(WHAT YOU SHOULD DO): Each line below should be reproduced without any alteration.

(RECORDED INFORMATION):

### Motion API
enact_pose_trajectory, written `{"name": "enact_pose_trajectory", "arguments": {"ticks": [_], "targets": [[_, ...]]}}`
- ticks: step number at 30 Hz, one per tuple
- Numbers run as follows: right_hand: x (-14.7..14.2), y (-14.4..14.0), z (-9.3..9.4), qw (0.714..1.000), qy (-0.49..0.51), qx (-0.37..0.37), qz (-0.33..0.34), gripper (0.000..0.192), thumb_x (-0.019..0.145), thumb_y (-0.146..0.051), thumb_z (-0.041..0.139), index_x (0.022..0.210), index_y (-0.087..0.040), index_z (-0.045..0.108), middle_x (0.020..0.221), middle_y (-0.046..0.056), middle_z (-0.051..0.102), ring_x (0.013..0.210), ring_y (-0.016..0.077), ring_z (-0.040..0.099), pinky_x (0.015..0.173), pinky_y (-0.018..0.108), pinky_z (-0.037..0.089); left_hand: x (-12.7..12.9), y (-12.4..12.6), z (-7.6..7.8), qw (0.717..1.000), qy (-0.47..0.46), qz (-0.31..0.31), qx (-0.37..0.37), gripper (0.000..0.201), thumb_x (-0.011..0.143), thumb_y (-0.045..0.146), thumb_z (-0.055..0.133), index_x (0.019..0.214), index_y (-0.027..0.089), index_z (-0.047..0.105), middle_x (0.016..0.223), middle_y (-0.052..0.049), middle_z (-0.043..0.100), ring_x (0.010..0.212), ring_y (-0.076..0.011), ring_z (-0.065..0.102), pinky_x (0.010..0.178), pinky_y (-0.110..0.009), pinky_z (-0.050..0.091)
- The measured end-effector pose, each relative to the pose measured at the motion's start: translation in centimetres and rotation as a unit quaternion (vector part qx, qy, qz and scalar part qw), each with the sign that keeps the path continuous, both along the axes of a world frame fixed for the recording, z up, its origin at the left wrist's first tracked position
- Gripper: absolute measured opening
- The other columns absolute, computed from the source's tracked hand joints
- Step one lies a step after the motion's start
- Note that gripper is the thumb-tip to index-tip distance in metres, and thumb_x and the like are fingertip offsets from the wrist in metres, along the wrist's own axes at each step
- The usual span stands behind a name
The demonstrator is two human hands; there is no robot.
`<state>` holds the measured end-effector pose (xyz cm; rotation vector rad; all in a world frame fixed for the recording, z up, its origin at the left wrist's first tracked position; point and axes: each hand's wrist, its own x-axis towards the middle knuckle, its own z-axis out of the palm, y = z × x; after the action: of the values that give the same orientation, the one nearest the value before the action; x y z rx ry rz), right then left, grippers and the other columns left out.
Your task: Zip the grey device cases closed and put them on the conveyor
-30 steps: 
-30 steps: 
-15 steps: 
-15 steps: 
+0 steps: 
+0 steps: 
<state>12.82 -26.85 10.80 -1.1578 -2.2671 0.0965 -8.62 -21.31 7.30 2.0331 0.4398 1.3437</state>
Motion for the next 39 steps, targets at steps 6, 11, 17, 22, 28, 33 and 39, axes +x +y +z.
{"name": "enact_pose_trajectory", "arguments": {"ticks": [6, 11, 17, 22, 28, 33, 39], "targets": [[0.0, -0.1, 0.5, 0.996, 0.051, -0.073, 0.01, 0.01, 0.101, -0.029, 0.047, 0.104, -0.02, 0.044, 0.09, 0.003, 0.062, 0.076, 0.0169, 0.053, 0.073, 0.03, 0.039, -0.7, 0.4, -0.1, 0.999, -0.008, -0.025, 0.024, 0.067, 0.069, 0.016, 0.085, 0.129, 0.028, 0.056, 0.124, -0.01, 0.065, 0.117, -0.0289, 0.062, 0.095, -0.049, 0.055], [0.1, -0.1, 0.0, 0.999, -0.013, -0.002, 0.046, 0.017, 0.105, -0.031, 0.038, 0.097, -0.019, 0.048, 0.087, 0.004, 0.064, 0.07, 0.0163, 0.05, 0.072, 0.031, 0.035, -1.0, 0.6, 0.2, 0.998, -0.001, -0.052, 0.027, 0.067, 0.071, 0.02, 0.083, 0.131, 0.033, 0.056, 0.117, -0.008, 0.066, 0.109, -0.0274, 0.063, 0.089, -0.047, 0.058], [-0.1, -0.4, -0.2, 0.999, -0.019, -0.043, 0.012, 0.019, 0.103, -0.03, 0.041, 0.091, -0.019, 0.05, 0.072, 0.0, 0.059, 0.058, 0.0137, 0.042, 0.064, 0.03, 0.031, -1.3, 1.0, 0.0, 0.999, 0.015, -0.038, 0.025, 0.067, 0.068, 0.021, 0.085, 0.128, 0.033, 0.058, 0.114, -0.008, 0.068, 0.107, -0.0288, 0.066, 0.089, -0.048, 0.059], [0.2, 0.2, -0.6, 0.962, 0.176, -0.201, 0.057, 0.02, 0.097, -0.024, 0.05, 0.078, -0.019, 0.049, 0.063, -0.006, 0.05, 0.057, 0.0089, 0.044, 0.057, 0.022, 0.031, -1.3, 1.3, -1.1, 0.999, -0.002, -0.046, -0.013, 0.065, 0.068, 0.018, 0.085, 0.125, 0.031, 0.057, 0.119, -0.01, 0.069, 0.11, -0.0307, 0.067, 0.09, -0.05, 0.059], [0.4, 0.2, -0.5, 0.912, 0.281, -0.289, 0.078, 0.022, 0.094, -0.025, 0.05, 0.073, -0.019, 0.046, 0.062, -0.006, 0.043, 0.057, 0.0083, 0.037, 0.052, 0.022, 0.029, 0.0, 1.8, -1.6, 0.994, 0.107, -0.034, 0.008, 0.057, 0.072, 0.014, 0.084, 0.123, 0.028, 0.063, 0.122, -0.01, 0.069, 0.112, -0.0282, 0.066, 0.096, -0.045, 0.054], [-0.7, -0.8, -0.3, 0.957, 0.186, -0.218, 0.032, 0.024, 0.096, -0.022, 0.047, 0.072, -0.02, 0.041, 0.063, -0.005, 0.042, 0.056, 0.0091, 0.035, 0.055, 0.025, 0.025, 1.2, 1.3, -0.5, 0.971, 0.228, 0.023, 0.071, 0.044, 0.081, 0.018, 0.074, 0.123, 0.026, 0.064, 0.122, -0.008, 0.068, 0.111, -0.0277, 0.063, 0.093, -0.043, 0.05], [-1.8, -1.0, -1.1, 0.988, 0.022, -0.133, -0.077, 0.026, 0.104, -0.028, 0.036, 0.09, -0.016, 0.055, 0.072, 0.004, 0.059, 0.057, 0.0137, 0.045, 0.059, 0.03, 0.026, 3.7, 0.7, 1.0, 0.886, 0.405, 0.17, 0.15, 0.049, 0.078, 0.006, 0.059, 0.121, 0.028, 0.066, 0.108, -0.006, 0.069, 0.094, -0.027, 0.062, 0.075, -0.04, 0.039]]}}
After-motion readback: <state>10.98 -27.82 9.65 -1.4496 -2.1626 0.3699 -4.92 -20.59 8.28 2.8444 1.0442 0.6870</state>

(RESPONSE AREA):
### Motion API
enact_pose_trajectory, written `{"name": "enact_pose_trajectory", "arguments": {"ticks": [_], "targets": [[_, ...]]}}`
- ticks: step number at 30 Hz, one per tuple
- Numbers run as follows: right_hand: x (-14.7..14.2), y (-14.4..14.0), z (-9.3..9.4), qw (0.714..1.000), qy (-0.49..0.51), qx (-0.37..0.37), qz (-0.33..0.34), gripper (0.000..0.192), thumb_x (-0.019..0.145), thumb_y (-0.146..0.051), thumb_z (-0.041..0.139), index_x (0.022..0.210), index_y (-0.087..0.040), index_z (-0.045..0.108), middle_x (0.020..0.221), middle_y (-0.046..0.056), middle_z (-0.051..0.102), ring_x (0.013..0.210), ring_y (-0.016..0.077), ring_z (-0.040..0.099), pinky_x (0.015..0.173), pinky_y (-0.018..0.108), pinky_z (-0.037..0.089); left_hand: x (-12.7..12.9), y (-12.4..12.6), z (-7.6..7.8), qw (0.717..1.000), qy (-0.47..0.46), qz (-0.31..0.31), qx (-0.37..0.37), gripper (0.000..0.201), thumb_x (-0.011..0.143), thumb_y (-0.045..0.146), thumb_z (-0.055..0.133), index_x (0.019..0.214), index_y (-0.027..0.089), index_z (-0.047..0.105), middle_x (0.016..0.223), middle_y (-0.052..0.049), middle_z (-0.043..0.100), ring_x (0.010..0.212), ring_y (-0.076..0.011), ring_z (-0.065..0.102), pinky_x (0.010..0.178), pinky_y (-0.110..0.009), pinky_z (-0.050..0.091)
- The measured end-effector pose, each relative to the pose measured at the motion's start: translation in centimetres and rotation as a unit quaternion (vector part qx, qy, qz and scalar part qw), each with the sign that keeps the path continuous, both along the axes of a world frame fixed for the recording, z up, its origin at the left wrist's first tracked position
- Gripper: absolute measured opening
- The other columns absolute, computed from the source's tracked hand joints
- Step one lies a step after the motion's start
- Note that gripper is the thumb-tip to index-tip distance in metres, and thumb_x and the like are fingertip offsets from the wrist in metres, along the wrist's own axes at each step
- The usual span stands behind a name
The demonstrator is two human hands; there is no robot.
`<state>` holds the measured end-effector pose (xyz cm; rotation vector rad; all in a world frame fixed for the recording, z up, its origin at the left wrist's first tracked position; point and axes: each hand's wrist, its own x-axis towards the middle knuckle, its own z-axis out of the palm, y = z × x; after the action: of the values that give the same orientation, the one nearest the value before the action; x y z rx ry rz), right then left, grippers and the other columns left out.
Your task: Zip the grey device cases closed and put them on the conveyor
-30 steps: 
-30 steps: 
-15 steps: 
-15 steps: 
+0 steps: 
+0 steps: 
<state>12.82 -26.85 10.80 -1.1578 -2.2671 0.0965 -8.62 -21.31 7.30 2.0331 0.4398 1.3437</state>
Motion for the next 39 steps, targets at steps 6, 11, 17, 22, 28, 33 and 39, axes +x +y +z.
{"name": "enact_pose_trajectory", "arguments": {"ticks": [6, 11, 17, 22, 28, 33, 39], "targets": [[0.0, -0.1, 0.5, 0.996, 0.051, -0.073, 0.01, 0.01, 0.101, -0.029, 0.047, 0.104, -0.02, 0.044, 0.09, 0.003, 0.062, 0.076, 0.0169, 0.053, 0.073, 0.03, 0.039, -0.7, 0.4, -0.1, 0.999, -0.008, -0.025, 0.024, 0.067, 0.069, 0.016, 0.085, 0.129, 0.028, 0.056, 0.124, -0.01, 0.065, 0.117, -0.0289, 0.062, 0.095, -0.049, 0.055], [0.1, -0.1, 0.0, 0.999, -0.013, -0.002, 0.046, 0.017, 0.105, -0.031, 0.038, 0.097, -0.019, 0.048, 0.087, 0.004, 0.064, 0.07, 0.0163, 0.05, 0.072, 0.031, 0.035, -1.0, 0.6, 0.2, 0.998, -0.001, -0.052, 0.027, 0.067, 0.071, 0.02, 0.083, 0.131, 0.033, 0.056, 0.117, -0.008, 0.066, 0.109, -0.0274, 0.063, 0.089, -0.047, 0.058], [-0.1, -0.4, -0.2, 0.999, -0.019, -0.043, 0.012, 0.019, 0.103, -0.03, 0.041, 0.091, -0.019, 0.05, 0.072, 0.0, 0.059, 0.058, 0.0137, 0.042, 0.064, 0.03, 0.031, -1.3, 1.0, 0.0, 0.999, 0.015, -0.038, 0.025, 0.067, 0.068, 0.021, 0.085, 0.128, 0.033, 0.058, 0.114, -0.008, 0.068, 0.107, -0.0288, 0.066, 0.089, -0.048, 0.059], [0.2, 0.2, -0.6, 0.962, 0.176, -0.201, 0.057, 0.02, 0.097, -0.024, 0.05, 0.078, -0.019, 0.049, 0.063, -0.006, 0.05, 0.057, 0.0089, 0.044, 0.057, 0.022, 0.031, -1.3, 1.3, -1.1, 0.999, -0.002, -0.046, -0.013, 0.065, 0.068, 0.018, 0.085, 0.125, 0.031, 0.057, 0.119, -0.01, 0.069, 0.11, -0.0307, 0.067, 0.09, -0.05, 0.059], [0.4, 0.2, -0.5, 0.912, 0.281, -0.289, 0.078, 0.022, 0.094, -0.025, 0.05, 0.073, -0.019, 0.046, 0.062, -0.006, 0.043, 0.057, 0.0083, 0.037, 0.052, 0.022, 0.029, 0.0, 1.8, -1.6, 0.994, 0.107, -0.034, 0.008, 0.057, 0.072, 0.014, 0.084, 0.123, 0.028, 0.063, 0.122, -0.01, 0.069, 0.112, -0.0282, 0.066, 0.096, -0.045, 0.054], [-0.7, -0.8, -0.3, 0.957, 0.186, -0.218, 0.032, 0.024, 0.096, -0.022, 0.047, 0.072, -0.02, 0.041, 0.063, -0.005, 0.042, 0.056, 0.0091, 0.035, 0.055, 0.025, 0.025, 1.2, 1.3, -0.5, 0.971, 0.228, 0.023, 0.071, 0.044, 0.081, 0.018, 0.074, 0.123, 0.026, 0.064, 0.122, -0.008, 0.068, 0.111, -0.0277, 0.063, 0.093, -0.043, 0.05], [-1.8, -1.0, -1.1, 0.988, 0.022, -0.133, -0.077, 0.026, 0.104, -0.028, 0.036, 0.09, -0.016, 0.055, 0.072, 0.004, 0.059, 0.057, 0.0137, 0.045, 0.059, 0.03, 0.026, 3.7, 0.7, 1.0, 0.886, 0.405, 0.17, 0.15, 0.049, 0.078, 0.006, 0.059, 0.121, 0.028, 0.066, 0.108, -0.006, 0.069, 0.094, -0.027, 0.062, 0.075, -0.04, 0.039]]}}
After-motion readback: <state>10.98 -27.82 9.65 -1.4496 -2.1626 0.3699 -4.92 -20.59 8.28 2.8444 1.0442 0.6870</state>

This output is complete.